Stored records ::

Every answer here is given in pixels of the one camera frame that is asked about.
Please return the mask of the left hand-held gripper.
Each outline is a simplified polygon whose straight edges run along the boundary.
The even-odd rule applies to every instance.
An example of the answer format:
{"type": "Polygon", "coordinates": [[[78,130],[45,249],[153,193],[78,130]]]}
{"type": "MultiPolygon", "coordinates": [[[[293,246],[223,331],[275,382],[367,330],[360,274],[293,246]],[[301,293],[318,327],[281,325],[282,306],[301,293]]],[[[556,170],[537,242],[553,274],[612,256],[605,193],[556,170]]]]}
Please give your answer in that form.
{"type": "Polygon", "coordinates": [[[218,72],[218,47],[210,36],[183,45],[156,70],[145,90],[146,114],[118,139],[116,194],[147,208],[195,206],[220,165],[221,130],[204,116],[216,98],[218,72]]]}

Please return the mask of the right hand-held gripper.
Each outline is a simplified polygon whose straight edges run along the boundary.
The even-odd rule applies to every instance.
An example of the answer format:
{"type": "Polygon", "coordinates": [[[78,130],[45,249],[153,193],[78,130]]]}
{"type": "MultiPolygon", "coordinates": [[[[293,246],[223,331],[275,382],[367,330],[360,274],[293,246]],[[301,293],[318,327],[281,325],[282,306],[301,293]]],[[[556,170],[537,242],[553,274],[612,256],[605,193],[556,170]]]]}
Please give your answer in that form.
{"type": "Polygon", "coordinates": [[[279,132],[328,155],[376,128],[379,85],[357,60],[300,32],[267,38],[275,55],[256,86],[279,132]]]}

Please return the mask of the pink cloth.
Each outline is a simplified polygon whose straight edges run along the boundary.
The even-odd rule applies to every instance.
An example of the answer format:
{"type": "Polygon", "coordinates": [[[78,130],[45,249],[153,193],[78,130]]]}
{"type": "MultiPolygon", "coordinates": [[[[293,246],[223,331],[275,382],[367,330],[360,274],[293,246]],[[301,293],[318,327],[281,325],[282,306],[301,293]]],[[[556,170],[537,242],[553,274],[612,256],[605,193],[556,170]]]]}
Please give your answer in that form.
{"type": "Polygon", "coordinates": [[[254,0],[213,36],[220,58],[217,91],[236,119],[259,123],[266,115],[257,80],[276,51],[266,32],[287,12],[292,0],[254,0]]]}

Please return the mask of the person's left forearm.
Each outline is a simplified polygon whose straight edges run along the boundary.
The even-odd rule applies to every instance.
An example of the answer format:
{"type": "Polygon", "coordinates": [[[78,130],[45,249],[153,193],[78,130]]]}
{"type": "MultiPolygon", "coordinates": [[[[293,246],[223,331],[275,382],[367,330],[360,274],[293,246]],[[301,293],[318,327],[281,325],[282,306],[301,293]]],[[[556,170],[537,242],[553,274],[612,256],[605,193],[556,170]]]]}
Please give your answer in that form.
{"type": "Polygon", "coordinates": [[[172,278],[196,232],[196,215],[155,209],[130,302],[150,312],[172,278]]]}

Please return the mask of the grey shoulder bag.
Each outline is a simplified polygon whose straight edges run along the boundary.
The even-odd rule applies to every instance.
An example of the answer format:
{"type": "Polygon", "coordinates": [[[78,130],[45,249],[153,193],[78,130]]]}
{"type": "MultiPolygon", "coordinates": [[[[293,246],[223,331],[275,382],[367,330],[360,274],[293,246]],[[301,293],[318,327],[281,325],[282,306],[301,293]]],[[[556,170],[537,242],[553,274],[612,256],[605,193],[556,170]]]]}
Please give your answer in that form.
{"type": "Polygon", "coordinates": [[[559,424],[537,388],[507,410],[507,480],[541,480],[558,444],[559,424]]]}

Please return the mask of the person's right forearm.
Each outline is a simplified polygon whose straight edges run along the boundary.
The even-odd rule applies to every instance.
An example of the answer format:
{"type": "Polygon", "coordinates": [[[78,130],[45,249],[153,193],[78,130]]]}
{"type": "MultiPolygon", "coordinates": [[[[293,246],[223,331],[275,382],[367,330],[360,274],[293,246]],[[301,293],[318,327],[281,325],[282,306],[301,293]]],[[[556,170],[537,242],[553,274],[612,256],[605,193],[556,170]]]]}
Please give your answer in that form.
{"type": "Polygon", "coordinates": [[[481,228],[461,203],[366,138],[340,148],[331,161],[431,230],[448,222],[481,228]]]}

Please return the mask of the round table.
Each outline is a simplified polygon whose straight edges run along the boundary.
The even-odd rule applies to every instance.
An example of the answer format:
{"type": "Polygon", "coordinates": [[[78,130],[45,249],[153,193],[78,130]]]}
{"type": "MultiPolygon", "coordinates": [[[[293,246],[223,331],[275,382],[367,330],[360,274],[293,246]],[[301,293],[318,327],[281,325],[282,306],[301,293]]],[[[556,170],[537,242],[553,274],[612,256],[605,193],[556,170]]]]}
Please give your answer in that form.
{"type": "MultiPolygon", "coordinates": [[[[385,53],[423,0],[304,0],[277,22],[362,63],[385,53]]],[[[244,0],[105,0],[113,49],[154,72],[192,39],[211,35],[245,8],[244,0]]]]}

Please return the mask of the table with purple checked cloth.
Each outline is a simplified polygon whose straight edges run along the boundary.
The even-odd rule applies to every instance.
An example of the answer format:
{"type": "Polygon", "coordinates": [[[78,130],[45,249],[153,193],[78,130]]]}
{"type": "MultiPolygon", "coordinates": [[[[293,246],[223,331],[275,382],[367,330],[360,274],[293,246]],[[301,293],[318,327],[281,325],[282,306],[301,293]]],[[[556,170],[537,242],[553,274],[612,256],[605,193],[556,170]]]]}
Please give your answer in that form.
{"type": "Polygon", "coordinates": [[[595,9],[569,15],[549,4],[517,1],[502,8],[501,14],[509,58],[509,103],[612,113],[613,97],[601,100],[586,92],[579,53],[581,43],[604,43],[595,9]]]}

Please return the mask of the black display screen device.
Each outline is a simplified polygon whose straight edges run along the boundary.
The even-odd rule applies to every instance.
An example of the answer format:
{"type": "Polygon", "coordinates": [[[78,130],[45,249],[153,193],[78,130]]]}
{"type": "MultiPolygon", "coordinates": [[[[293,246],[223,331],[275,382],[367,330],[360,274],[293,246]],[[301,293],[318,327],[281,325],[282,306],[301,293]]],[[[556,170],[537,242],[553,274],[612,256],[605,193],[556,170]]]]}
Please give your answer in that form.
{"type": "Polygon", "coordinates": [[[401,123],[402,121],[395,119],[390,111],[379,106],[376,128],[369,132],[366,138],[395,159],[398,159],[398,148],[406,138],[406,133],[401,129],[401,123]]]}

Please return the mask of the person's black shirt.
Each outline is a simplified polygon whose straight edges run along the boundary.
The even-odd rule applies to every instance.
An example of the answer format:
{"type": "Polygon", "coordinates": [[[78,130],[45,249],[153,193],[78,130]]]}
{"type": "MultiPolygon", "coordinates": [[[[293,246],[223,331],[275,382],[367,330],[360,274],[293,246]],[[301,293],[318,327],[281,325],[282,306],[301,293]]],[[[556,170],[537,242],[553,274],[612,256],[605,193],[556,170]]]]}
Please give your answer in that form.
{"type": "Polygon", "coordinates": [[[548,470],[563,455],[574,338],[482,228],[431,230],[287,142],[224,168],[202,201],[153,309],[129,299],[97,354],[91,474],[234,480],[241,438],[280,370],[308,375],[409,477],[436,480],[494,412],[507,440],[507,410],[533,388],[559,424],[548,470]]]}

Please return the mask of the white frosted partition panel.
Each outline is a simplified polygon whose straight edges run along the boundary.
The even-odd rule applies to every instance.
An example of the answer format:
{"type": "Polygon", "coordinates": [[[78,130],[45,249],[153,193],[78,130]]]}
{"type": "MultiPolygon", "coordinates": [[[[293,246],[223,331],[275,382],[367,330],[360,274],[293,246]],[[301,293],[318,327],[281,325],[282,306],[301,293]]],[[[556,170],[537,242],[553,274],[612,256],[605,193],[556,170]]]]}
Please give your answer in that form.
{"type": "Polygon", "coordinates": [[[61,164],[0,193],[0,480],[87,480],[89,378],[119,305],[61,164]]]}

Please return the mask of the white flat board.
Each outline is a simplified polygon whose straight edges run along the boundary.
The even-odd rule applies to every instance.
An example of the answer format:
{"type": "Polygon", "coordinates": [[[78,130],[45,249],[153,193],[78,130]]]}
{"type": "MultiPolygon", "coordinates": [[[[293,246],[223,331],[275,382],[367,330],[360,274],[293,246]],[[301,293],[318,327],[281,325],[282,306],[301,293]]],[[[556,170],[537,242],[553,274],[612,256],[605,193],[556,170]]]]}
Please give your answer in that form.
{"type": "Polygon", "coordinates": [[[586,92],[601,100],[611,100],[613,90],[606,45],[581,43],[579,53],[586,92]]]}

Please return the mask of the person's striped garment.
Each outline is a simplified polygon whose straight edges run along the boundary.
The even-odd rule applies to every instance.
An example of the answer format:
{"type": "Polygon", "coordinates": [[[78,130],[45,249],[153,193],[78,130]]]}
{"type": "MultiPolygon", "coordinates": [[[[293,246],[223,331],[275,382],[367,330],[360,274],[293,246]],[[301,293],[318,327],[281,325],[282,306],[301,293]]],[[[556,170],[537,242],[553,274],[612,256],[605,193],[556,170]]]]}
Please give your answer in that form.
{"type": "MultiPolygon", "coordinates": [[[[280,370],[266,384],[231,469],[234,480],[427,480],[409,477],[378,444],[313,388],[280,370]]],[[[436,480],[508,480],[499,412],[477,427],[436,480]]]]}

Work request ::
Filter the lines above so that only those with the string "black" remain, then copy them.

Written answer ::
Please return the mask of the black display screen device.
Please return the mask of the person's black shirt.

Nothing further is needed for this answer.